Nvidia tool generates full 3D models from a single still image

kristjansson · on Jan 8, 2022

Astounding but I can't help be be underwhelmed at the results. Look at the Shelby Cobra dropped in at 1:01 [0] - it's a vaguely grey car-shaped thing like all of the rest of the models that captures little of the source image.

[0]: https://youtu.be/gz5E9wszZSI?t=61

heleninboodler · on Jan 8, 2022

It seems like an April Fool's joke to me. The dramatic narration overlaid on lumpy terrible-looking cars made me laugh out loud several times. I mean, I'm sure what they're doing is technically impressive but the results are downright awful. All the cars look like they're beaten to hell and back and I honestly wouldn't be able to pick "KITT" out of a lineup of any other black car if it weren't for the cylon light on the front.

sva_ · on Jan 8, 2022

> The dramatic narration overlaid on lumpy terrible-looking cars made me laugh out loud several times.

The horses did it for me. It made it look like some low effort parody.

penjelly · on Jan 8, 2022

2:30 for horses https://youtu.be/dvjwRBZ3Hnw

zokier · on Jan 8, 2022

I was thinking that the results looked pretty bad, until the video mentioned storyboarding and it clicked to me. Even as low-quality as the models are, they still can work great as placeholders. So this would allow very quick iteration on designing a overall scene, pulling items from reference images from google searches etc, and when you are happy with the result you can send it to an army of 3d modelers (or designers or whatev) to be built.

So the comparison point should probably be like grey boxes or whatev people have been using as placeholders/throwaways so far, and compared to that these generated models actually look pretty great

IshKebab · on Jan 8, 2022

Maybe, though for storyboarding I would have thought you can just use existing generic models or make very primitive ones very quickly.

wizzwizz4 · on Jan 8, 2022

I'd just use a prism with two textured faces, and the edge of the texture smeared around the curvy edge.

PotatoPancakes · on Jan 8, 2022

Definitely not great... I bet that in a few years I bet it will be shockingly good.
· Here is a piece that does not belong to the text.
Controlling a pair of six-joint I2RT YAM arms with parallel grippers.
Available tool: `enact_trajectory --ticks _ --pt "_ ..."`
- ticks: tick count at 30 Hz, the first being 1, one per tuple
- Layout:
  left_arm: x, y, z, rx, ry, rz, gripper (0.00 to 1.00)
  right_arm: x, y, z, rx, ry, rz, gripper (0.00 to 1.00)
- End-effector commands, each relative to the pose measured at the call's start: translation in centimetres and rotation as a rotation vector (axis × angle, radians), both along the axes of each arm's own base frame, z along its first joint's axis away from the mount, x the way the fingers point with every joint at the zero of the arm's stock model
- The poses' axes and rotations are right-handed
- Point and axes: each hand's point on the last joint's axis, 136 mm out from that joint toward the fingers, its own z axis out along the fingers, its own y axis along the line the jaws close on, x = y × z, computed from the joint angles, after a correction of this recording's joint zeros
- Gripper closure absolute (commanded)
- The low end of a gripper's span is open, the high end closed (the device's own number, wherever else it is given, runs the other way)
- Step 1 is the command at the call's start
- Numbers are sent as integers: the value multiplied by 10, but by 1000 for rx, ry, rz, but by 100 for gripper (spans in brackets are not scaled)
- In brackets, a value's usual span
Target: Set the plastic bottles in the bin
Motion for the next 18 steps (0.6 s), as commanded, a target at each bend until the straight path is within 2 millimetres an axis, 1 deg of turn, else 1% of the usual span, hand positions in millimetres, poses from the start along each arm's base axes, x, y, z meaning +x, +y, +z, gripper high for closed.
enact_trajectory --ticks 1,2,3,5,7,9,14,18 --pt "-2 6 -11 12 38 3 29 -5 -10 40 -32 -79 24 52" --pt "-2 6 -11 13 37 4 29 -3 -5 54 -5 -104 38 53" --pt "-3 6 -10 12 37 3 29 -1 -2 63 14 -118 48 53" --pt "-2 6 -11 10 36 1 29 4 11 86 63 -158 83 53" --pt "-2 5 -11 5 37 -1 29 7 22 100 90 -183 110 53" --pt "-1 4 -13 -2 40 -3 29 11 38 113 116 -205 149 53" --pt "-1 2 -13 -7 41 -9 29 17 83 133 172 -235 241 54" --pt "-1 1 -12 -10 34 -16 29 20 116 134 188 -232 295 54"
Experts have probably been working on it for years, and now that they've chosen a sufficient model structure with effective convolutions and whatnot, it's just a matter of tweaking the parameters and feeding it more and more data (3D scanning tools are making this easier as time goes on too).

rasz · on Jan 9, 2022

You mean until they overfit it with 3D models of every single car ever made.

alophawen · on Jan 8, 2022

!remind me in a few years

jquery · on Jan 8, 2022

That’s just the “texture” view. There’s also the parts and materials view that helpful segmented the various pieces of the car.
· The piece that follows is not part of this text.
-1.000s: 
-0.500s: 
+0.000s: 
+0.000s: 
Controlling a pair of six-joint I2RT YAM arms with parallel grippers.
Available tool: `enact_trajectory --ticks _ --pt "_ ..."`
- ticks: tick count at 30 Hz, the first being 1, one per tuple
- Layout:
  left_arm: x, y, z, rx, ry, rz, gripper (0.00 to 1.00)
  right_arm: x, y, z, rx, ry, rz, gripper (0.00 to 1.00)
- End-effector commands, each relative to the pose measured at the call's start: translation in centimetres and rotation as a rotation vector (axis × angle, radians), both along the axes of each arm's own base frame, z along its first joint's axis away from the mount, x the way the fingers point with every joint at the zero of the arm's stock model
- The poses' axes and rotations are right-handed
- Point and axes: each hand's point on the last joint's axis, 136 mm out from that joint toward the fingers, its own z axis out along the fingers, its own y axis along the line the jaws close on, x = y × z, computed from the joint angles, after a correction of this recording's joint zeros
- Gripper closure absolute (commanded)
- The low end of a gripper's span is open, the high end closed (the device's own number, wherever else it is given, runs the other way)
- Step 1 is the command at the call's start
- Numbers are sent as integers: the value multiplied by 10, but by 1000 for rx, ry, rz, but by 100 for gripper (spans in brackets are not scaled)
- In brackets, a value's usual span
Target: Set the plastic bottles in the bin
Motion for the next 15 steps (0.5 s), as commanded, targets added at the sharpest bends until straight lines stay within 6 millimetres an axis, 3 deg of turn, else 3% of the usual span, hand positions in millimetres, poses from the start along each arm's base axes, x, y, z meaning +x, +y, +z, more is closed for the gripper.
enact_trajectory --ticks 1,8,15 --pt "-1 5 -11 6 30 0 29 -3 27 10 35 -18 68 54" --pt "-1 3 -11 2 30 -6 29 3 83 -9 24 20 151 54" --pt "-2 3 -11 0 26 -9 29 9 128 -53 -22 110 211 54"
I’m not sure why they chose to show off the “texture” view without even explaining what it is.

Also, while it may look iffy right now, it seems they’ve done the heavy lifting. A round of polish and in a couple years nobody will be laughing at this. (I’m already impressed, personally).

shakow · on Jan 8, 2022

> it seems they’ve done the heavy lifting

The heavy lifting is the not-yet-done fine details in the 3D-models. Vaguely car-shaped blobs not even respecting the original general shape of the car (e.g. the Cobra or the Toyota SUV) but with the correct texture extrapolated is nifty, but nothing more.

nacs · on Jan 8, 2022

The horse is hilariously bad:

https://youtu.be/gz5E9wszZSI?t=53

lostcolony · on Jan 8, 2022

Yeah...that looks...frankly worse than the kind of thing I did in my undergrad 3d graphics class, where we did some edge detection, tessellated it, and projected it into 3D space.

Arnavion · on Jan 8, 2022

>This gives creators of any skill level the ability to easily generate models for diverse uses - storyboarding, pre-vis, game content, architectural models, and more.

It sounds like they expect you to use it when you just need a vaguely correct shape anyway, at least as a starting point for further refinement.

gbraad · on Jan 8, 2022

Kitt itself looks like a Nissan with a rounded butt :-)

amelius · on Jan 7, 2022

Observation: stuff that used to come from SIGGRAPH now comes from NVidia.

pixel_fcker · on Jan 8, 2022

That’s because nvidia hired like every graphics researcher.

belter · on Jan 8, 2022

The paper: "Image GANs Meet Differentiable Rendering For Inverse Graphics And Interpretable 3D Neural Rendering"

https://arxiv.org/pdf/2010.09125.pdf

exodust · on Jan 8, 2022

They turned KITT into a blurry 3d blob, poorly lit to hide the flaws. Barely qualifying as a full 3d model. "Black car" is the appropriate name for the result, nothing more.

They disabled comments on the article, and on the youtube video. Combined with YouTube's newly hidden dislike ratings, we can't know how many viewers are unimpressed. Hype has more breathing room than ever before.

cinntaile · on Jan 8, 2022

I don't get the negative comments. The results look alright, but they lack detail at this point. This will improve over time and there are probably a lot of applications that don't need this level of detail anyway. I'd guess this will put some 3D modelers out of a jobb x years into the future, classic disruptive tech stuff!

tsumnia · on Jan 8, 2022

I like to take a line from Two Minute Papers[1] - If this is what one "paper" was able to produce, imagine the improvements will be two "papers" down the line.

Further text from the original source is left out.